Sometimes, Chinese trolls amplify rumors already floating around in Taiwan, Mr. Shen said. He is also on the lookout for Taiwanese social media accounts that may be bought or supported by Chinese operatives.
Ahead of midterm elections in 2018, his team had been monitoring several YouTube channels that discussed Taiwanese politics. The day after voting ended, the channels disappeared.
After Yu Hsin-Hsien was elected to the City Council that year in Taoyuan, a city near Taipei, mysterious strangers began inquiring about buying his Facebook page, which had around 280,000 followers. Mr. Yu, 30, immediately suspected China.
His suspicions grew after he demanded an extravagantly high price and the buyers accepted. Mr. Yu, who represents Ms. Tsai’s party, the Democratic Progressive Party, did not sell.
“Someone approaches a just-elected legislator and offers to buy his oldest weapon,” Mr. Yu said. “What’s his motive?
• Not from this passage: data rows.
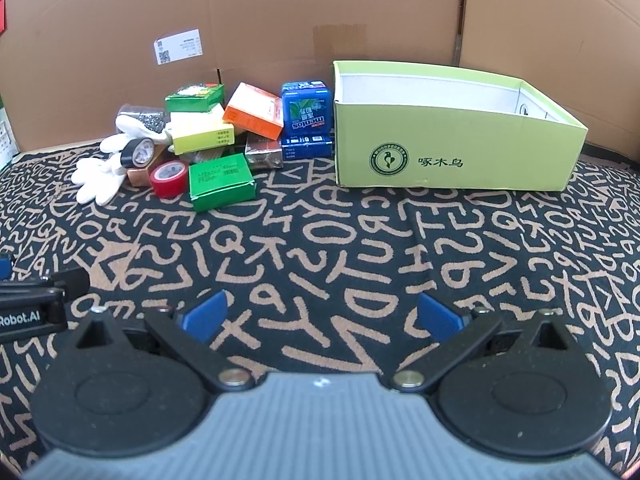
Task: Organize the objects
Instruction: 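Reach both tools toward the pile of items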
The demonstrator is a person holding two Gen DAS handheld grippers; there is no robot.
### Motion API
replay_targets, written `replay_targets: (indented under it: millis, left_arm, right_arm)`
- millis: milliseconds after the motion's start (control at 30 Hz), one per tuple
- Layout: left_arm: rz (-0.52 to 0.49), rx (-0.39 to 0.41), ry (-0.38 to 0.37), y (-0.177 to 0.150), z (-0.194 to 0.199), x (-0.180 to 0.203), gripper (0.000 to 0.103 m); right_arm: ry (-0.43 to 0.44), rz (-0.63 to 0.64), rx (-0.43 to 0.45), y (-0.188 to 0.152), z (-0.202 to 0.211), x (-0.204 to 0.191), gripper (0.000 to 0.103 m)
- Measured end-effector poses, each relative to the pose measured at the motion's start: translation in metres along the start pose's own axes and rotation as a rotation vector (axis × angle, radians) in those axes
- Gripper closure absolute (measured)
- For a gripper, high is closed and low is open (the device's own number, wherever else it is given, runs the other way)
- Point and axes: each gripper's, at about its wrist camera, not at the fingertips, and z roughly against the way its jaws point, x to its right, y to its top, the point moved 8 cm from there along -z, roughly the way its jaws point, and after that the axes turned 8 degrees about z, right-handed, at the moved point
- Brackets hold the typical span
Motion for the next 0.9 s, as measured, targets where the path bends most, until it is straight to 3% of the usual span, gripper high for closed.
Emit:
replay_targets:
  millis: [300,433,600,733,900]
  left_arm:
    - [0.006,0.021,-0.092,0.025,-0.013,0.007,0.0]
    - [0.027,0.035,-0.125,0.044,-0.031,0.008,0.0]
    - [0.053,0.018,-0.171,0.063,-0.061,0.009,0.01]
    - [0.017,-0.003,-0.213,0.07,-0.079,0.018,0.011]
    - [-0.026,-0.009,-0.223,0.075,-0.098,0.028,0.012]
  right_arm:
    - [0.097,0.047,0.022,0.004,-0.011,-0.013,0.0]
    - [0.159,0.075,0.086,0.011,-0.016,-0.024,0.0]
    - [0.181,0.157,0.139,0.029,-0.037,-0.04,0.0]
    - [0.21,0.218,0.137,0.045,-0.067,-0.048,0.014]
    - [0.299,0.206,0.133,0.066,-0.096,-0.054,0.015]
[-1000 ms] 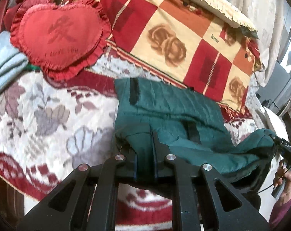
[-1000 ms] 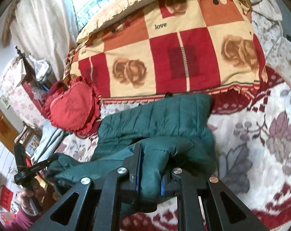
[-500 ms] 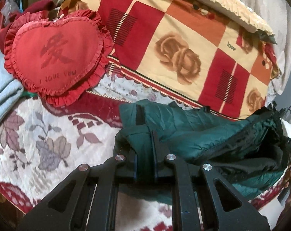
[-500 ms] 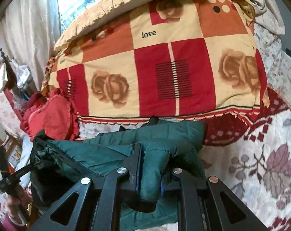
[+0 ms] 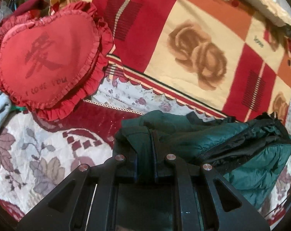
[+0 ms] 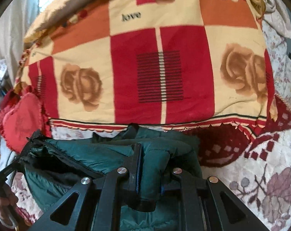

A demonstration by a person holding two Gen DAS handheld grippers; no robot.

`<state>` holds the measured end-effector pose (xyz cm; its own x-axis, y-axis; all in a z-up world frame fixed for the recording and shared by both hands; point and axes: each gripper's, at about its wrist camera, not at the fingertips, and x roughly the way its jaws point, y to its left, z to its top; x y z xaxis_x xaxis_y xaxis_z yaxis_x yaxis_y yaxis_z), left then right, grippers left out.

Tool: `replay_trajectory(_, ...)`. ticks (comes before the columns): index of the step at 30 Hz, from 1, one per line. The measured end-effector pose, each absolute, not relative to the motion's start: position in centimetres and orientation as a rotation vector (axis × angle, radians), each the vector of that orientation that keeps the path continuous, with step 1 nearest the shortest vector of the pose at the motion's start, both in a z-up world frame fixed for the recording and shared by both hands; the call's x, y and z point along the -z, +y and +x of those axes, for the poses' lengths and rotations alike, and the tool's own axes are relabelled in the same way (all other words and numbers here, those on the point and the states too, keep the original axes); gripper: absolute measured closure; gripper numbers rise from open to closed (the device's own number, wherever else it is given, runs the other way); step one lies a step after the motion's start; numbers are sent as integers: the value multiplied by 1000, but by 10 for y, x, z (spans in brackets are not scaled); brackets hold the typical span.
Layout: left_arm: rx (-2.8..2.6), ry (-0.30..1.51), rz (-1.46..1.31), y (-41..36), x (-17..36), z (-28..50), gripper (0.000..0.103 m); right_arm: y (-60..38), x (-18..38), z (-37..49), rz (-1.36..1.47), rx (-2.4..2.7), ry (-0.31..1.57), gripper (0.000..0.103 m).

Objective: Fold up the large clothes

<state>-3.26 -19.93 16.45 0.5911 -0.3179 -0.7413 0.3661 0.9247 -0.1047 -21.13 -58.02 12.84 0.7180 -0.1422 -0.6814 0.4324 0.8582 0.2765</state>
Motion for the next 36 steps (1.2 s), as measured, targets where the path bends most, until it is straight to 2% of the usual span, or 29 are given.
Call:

To serve the public? It can’t be.”
Recently, internet users in Taiwan noticed a group of influencers, many of them pretty young women, posting messages on Facebook and Instagram with the hashtag #DeclareMyDeterminationToVote. The posts did not mention candidates or parties, but the people included selfies with a fist at their chest, a gesture often used by Han Kuo-yu, the Kuomintang’s presidential candidate.
Mr. Han’s campaign denied involvement. But some have speculated that China’s United Front might be responsible. The United Front Work Department did not respond to a fax requesting comment.
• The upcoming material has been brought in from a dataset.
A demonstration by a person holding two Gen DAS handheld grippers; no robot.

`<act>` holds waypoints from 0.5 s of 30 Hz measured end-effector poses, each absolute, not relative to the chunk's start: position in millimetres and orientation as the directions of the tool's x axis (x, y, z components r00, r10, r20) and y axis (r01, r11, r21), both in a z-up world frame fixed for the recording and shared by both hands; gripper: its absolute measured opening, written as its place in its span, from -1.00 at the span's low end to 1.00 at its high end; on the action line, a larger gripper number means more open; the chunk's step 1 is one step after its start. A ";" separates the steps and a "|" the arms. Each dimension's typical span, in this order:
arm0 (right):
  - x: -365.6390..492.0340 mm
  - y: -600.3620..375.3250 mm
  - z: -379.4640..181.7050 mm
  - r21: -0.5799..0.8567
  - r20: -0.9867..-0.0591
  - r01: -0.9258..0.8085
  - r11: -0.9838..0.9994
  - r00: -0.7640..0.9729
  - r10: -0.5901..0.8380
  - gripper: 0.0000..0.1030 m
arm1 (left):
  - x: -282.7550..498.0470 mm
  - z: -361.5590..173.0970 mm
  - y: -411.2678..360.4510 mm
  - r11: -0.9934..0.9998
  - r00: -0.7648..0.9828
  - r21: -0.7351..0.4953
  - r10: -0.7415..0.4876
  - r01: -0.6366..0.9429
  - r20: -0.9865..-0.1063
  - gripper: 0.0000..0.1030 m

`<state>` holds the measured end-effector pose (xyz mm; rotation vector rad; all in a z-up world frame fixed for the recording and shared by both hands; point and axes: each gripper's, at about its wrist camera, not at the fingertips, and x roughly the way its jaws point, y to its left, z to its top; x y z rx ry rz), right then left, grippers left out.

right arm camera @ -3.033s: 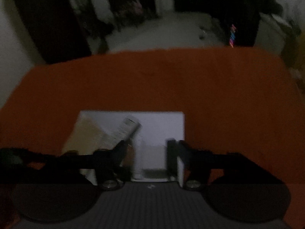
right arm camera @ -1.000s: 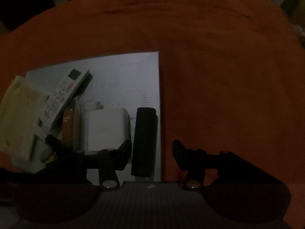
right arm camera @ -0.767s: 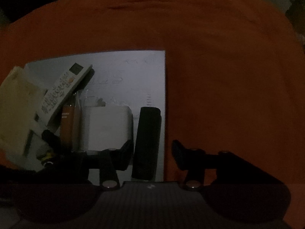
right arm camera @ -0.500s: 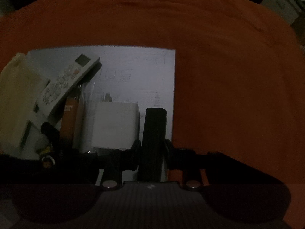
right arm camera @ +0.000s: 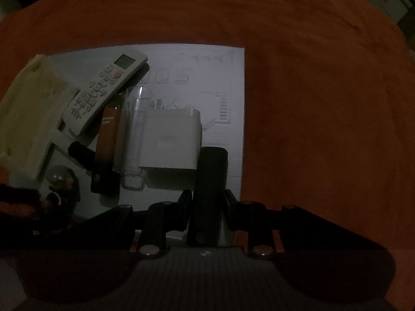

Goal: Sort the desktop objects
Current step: 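Grasp the dark masked figurine with the left tool while the right tool grasps the black cylinder, then lift the figurine with the left tool while the right tool carries the black cylinder toward the box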

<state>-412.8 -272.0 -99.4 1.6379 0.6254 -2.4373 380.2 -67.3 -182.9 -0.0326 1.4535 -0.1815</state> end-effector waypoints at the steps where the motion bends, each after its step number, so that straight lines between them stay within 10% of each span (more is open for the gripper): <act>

One line of attack against Ms. Tsai has added to the atmosphere of mistrust and high conspiracy ahead of this week’s vote.
Politicians and media outlets have questioned whether Ms. Tsai’s doctoral dissertation is authentic, even though her alma mater, the London School of Economics, has confirmed that it is.
Dennis Peng hosts a daily YouTube show dedicated to proving otherwise. His channel has 173,000 subscribers. Theories about Ms. Tsai’s dissertation have circulated in China, too, with the help of the Chinese news media.
Mr. Peng, a former television anchor, once supported Ms. Tsai. He was proud that Taiwan elected a female president. Now he says he is not being paid by anyone, including China, to crusade against her.
He is not worried about being smeared as fake news.
“Let news and fake news compete against each other,” Mr. Peng said. “I trust that most people aren’t so stupid. Everybody eventually figures it out.”
Steven Lee Myers contributed reporting. Wang Yiwei contributed research from Beijing.